Vanderbilt Journal of Transnational Law

First Page



At the outset, I owe an obligation to you and to my fellow panelists to reveal my true colors. Following the remarks of Mr. Aksen and Mr. Rhodes, you would be entitled to expect me to give some examples of how some distressed clients entered this wonderful world of arbitration, how the scales fell from their corporate eyes, and how their problems were solved. I am going to tell a bit of a story this afternoon. The focus of it is arbitration, but I should tell you it is not an arbitration that occurred. The story is of an arbitration process that was considered very seriously by clients in an industry unaccustomed to and distrustful of arbitration. These clients nevertheless gave very serious consideration to arbitration and indeed adopted a format for arbitrating some extremely important disputes. The only reason that the arbitration was not conducted was that the very existence of that arbitration system, and the possible resort to it as a means of solving these disputes, led to the settlements now being achieved.

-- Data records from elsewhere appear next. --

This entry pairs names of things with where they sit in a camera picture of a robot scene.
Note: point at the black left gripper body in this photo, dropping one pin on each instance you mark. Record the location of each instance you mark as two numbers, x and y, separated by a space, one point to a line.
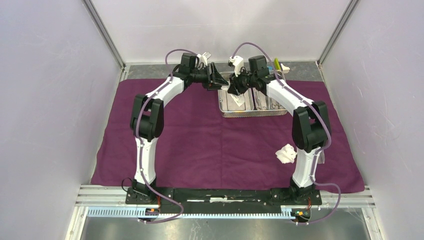
202 76

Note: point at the steel needle holder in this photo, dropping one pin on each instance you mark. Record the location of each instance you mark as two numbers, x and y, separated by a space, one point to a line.
265 103

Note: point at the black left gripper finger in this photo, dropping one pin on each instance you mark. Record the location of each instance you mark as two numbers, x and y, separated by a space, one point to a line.
216 79
215 87

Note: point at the maroon cloth wrap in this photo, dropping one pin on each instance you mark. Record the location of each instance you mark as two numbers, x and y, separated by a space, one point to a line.
199 148

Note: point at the green suture packet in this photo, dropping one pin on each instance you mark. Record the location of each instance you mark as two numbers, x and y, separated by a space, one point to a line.
239 100

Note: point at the white gauze packet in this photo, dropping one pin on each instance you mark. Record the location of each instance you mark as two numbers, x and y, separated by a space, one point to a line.
287 154

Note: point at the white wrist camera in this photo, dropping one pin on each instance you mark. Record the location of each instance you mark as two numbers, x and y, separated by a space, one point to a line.
236 62
203 60

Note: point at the aluminium frame post right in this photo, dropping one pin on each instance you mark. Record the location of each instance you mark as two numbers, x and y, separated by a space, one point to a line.
346 15

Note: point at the aluminium frame rail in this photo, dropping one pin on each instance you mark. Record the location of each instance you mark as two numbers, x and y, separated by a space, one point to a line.
109 201
108 66

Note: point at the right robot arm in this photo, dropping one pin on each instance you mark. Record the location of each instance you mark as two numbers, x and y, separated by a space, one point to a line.
311 129

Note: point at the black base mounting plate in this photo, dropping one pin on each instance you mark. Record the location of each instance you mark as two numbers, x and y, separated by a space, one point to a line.
222 201

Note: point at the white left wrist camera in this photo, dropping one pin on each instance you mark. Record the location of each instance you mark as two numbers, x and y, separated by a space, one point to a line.
203 60

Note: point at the aluminium front frame rail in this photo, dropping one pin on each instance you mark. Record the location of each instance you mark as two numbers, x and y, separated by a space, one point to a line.
109 201

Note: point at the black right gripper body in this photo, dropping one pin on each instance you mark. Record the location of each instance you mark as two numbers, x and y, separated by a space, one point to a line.
243 82

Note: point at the steel two-compartment tray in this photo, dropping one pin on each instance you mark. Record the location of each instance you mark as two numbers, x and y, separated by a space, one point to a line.
229 109

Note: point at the white plastic block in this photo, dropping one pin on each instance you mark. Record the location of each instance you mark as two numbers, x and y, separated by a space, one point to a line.
284 69

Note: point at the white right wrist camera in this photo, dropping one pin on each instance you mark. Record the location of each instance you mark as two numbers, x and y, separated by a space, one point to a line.
236 62

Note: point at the aluminium frame rail left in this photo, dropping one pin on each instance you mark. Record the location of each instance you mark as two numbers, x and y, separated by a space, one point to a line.
108 66

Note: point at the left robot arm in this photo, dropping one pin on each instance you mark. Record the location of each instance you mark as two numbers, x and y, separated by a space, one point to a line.
147 117

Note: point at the yellow-green plastic block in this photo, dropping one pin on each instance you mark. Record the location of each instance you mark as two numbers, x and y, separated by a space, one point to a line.
277 64

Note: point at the white gauze pad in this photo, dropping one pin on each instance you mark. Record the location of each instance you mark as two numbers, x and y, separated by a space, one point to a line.
321 157

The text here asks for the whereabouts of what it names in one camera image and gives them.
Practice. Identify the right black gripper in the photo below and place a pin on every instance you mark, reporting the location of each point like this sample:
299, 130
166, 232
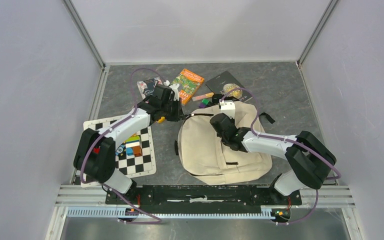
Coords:
232, 121

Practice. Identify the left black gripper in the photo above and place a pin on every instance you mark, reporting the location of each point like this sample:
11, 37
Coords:
178, 115

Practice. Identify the cream canvas backpack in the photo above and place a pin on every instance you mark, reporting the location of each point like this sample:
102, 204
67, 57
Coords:
204, 156

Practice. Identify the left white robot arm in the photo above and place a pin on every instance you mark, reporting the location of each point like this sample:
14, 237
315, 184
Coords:
96, 151

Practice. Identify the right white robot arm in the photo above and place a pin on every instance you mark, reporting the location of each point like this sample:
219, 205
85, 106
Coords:
309, 159

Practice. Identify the yellow cube block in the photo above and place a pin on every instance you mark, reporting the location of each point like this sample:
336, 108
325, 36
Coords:
162, 119

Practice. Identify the orange treehouse book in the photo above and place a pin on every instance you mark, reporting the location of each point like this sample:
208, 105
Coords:
189, 83

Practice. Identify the green marker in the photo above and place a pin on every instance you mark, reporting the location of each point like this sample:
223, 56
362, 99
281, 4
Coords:
205, 103

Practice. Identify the floral navy book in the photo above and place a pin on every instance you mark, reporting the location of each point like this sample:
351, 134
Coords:
147, 87

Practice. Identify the black book gold emblem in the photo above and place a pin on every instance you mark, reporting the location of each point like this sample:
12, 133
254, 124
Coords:
226, 82

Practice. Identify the colourful block stack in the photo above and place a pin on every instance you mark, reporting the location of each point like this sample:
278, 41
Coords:
133, 146

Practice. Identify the blue robot figure toy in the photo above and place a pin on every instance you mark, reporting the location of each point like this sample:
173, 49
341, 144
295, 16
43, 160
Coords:
120, 151

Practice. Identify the checkered chess mat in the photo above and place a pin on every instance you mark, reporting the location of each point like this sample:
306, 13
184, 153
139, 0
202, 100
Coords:
130, 166

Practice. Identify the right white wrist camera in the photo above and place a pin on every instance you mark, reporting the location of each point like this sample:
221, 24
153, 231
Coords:
228, 108

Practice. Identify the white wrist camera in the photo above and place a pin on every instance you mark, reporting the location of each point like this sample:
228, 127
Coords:
228, 108
175, 87

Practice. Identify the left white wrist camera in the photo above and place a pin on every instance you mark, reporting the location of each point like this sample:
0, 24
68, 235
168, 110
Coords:
175, 87

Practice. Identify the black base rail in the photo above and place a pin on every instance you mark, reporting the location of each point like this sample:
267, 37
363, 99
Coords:
205, 201

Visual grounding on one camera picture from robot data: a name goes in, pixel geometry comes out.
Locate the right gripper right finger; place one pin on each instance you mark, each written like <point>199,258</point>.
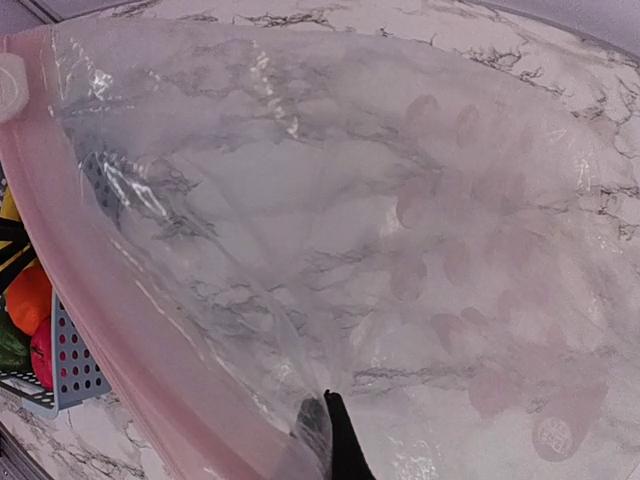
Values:
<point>348,461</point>

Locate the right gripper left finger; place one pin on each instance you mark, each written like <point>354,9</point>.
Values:
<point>312,430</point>

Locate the clear zip top bag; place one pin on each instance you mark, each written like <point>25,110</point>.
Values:
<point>239,218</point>

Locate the blue-grey perforated plastic basket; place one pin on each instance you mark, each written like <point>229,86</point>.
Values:
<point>76,376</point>

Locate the red toy apple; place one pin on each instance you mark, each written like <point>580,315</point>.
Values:
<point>41,355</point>

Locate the orange toy fruit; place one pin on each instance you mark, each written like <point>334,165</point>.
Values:
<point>28,299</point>

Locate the green toy pepper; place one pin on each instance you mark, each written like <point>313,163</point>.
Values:
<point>15,353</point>

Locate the yellow toy banana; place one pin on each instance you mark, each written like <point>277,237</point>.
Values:
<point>17,252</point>

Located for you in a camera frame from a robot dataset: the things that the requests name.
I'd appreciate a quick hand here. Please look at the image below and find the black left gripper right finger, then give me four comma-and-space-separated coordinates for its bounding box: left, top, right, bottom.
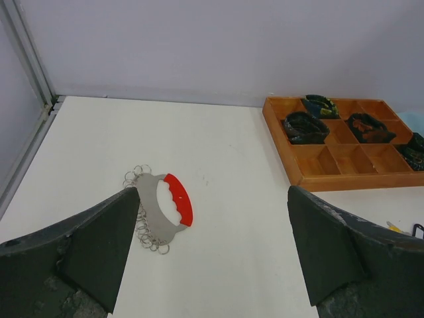
288, 185, 423, 317

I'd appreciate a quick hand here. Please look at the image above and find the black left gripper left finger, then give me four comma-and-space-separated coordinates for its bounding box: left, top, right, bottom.
1, 187, 140, 317

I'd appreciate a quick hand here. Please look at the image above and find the metal key organizer red handle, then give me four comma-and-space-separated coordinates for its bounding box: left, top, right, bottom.
123, 164, 194, 255

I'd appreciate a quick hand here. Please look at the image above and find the yellow tagged key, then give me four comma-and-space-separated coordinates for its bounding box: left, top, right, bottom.
386, 221, 411, 236

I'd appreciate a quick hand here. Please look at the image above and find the black hook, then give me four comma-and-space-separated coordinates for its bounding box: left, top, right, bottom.
412, 223, 424, 239

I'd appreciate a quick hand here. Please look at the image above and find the dark rolled cloth green pattern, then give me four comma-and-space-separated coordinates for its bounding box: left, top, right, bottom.
395, 132, 424, 172

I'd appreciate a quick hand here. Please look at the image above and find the dark rolled cloth orange pattern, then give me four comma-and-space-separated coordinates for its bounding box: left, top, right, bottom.
346, 113, 397, 144

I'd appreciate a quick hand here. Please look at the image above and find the dark rolled cloth grey pattern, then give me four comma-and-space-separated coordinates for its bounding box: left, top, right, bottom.
281, 111, 330, 144

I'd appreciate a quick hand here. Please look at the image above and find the light blue cloth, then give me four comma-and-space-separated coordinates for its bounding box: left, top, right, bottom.
397, 111, 424, 136

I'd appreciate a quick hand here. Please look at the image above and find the dark rolled cloth yellow pattern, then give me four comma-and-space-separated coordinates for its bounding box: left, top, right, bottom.
301, 94, 340, 119

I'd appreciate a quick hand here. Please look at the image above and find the aluminium frame post left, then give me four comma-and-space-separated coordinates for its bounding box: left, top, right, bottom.
1, 1, 57, 113

I also have a personal point of view on this subject that should be revealed. It is a viewpoint colored by almost a quarter century of litigation experience. My view is that time should be devoted to avoiding formalized combat as well as to conducting it. Yet the avoidance of formalized combat, whether in the context of litigation or arbitration, cannot be successful without a thorough understanding of how that combat is likely to be conducted if attempts at negotiation, mediation, or a more satisfactory resolution fail. Efforts to avoid uneconomic, litigious warfare are not likely to be successful unless those involved in the decisions have a thorough understanding of the very processes they are trying to avoid.